(Records from a data source)
————————
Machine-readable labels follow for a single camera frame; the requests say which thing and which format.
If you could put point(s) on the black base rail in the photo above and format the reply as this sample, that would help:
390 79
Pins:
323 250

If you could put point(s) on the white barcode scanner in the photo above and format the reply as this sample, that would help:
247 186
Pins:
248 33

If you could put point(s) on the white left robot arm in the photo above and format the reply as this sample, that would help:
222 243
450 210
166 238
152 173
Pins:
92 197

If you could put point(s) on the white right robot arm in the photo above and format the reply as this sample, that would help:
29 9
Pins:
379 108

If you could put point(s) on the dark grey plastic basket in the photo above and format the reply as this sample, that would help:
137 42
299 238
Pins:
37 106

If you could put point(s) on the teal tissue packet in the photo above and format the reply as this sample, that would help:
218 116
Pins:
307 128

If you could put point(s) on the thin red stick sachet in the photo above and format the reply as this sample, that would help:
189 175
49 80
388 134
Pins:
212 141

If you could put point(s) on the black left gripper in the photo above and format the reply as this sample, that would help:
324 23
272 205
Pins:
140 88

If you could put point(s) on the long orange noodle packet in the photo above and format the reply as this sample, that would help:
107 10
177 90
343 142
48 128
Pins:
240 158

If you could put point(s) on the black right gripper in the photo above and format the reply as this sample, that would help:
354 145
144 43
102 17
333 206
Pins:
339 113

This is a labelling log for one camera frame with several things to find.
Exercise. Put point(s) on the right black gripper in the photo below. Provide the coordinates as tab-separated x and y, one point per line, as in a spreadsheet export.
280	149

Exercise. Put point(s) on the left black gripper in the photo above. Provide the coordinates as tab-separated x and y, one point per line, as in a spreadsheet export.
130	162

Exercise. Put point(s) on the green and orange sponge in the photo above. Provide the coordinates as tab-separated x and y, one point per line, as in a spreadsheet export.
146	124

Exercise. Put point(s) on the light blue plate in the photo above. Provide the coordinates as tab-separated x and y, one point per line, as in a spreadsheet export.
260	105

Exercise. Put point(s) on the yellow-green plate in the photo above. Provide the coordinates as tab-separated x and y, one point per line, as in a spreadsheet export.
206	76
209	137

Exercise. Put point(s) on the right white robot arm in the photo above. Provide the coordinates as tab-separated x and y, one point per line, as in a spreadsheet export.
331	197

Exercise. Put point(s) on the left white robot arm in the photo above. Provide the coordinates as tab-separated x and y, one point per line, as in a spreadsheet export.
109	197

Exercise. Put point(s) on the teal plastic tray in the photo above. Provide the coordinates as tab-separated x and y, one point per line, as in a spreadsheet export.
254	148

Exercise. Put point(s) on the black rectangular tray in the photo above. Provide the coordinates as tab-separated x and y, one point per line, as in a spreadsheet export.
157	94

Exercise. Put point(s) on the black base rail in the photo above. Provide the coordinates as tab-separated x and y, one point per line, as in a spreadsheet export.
————————
Work order: Give the data again, exactly.

Result of this task:
Machine-readable labels follow for a single camera frame; the requests say which thing and which format.
If you could put point(s) on the black base rail in the photo above and format the reply as this sample, that would help:
390 79
Pins:
323 250

If you could put point(s) on the white barcode scanner in the photo above and format the reply as this sample, that would help:
247 186
Pins:
248 33

If you could put point(s) on the white left robot arm in the photo above and format the reply as this sample, that would help:
222 243
450 210
166 238
152 173
Pins:
92 197

If you could put point(s) on the white right robot arm in the photo above and format the reply as this sample, that would help:
29 9
Pins:
379 108

If you could put point(s) on the dark grey plastic basket in the photo above and format the reply as this sample, that would help:
137 42
299 238
Pins:
37 106

If you could put point(s) on the teal tissue packet in the photo above and format the reply as this sample, that would help:
218 116
Pins:
307 128

If you could put point(s) on the thin red stick sachet in the photo above and format the reply as this sample, that would help:
189 175
49 80
388 134
Pins:
212 141

If you could put point(s) on the black left gripper in the photo above and format the reply as this sample, that would help:
324 23
272 205
Pins:
140 88

If you could put point(s) on the long orange noodle packet in the photo above and format the reply as this sample, that would help:
107 10
177 90
343 142
48 128
Pins:
240 158

If you could put point(s) on the black right gripper in the photo above and format the reply as this sample, that would help:
354 145
144 43
102 17
333 206
Pins:
339 113

This is a labelling log for one camera frame with several things to find.
Exercise. Put point(s) on the right black gripper in the photo below. Provide the coordinates as tab-separated x and y, one point per line, as in a spreadsheet export.
280	149

Exercise. Put point(s) on the left black gripper in the photo above. Provide the coordinates as tab-separated x and y, one point per line, as in a spreadsheet export.
130	162

Exercise. Put point(s) on the green and orange sponge in the photo above. Provide the coordinates as tab-separated x and y, one point per line, as in a spreadsheet export.
146	124

Exercise. Put point(s) on the light blue plate in the photo above. Provide the coordinates as tab-separated x and y, one point per line, as in a spreadsheet export.
260	105

Exercise. Put point(s) on the yellow-green plate in the photo above. Provide the coordinates as tab-separated x and y, one point per line, as in a spreadsheet export.
206	76
209	137

Exercise. Put point(s) on the right white robot arm in the photo above. Provide the coordinates as tab-separated x and y, one point per line, as in a spreadsheet export.
331	197

Exercise. Put point(s) on the left white robot arm in the photo above. Provide the coordinates as tab-separated x and y, one point per line, as in a spreadsheet export.
109	197

Exercise. Put point(s) on the teal plastic tray in the photo above. Provide the coordinates as tab-separated x and y, one point per line, as in a spreadsheet export.
254	148

Exercise. Put point(s) on the black rectangular tray in the photo above. Provide the coordinates as tab-separated x and y, one point per line, as in a spreadsheet export.
157	94

Exercise. Put point(s) on the black base rail in the photo above. Provide the coordinates as tab-separated x and y, one point per line, as in a spreadsheet export.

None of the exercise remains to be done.